### MATERIAL PROVIDED
--- START ---

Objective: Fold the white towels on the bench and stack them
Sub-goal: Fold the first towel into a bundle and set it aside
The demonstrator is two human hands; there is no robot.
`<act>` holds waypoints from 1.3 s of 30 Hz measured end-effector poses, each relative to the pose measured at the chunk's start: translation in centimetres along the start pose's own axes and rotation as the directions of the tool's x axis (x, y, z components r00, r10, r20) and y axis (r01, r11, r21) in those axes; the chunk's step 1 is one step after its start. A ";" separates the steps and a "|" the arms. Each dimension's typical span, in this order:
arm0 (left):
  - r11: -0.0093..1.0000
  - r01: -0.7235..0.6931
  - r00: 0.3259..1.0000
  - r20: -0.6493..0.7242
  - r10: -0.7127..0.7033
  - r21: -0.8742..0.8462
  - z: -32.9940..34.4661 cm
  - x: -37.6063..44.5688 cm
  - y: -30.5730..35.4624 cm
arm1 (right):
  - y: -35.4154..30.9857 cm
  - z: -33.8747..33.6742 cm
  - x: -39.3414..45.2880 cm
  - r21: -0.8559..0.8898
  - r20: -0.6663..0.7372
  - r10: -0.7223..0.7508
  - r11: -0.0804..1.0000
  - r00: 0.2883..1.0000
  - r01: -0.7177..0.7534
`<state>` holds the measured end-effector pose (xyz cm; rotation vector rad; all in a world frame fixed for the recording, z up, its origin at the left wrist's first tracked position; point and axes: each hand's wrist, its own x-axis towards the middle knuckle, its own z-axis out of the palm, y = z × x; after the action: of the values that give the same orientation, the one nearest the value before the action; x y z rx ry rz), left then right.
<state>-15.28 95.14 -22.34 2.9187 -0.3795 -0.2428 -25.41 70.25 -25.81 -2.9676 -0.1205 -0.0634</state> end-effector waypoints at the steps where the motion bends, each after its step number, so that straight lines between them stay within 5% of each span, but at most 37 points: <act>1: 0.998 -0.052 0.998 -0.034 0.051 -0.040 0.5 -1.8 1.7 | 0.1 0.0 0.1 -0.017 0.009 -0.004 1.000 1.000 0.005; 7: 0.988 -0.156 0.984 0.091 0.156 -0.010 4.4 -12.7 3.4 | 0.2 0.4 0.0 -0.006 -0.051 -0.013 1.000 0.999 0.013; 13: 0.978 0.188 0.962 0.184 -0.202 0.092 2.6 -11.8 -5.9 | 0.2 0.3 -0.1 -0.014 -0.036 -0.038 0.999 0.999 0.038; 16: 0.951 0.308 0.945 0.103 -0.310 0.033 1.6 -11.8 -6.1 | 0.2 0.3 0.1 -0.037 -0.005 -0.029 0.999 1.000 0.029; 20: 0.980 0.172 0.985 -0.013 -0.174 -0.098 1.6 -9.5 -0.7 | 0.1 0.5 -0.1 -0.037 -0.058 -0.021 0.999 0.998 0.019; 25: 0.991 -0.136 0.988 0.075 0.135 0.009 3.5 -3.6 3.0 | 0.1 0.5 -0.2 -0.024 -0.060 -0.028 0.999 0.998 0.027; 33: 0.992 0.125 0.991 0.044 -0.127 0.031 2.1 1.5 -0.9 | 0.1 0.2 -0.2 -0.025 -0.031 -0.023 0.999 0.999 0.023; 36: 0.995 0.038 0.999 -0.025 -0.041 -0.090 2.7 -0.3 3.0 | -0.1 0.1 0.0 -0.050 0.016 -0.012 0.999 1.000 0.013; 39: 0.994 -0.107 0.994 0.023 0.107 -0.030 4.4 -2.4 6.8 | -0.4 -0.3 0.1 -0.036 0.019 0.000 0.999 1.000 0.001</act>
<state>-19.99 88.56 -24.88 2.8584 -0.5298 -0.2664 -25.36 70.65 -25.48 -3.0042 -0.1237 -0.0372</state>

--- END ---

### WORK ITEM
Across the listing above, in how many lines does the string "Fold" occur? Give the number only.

### RESPONSE BOX
2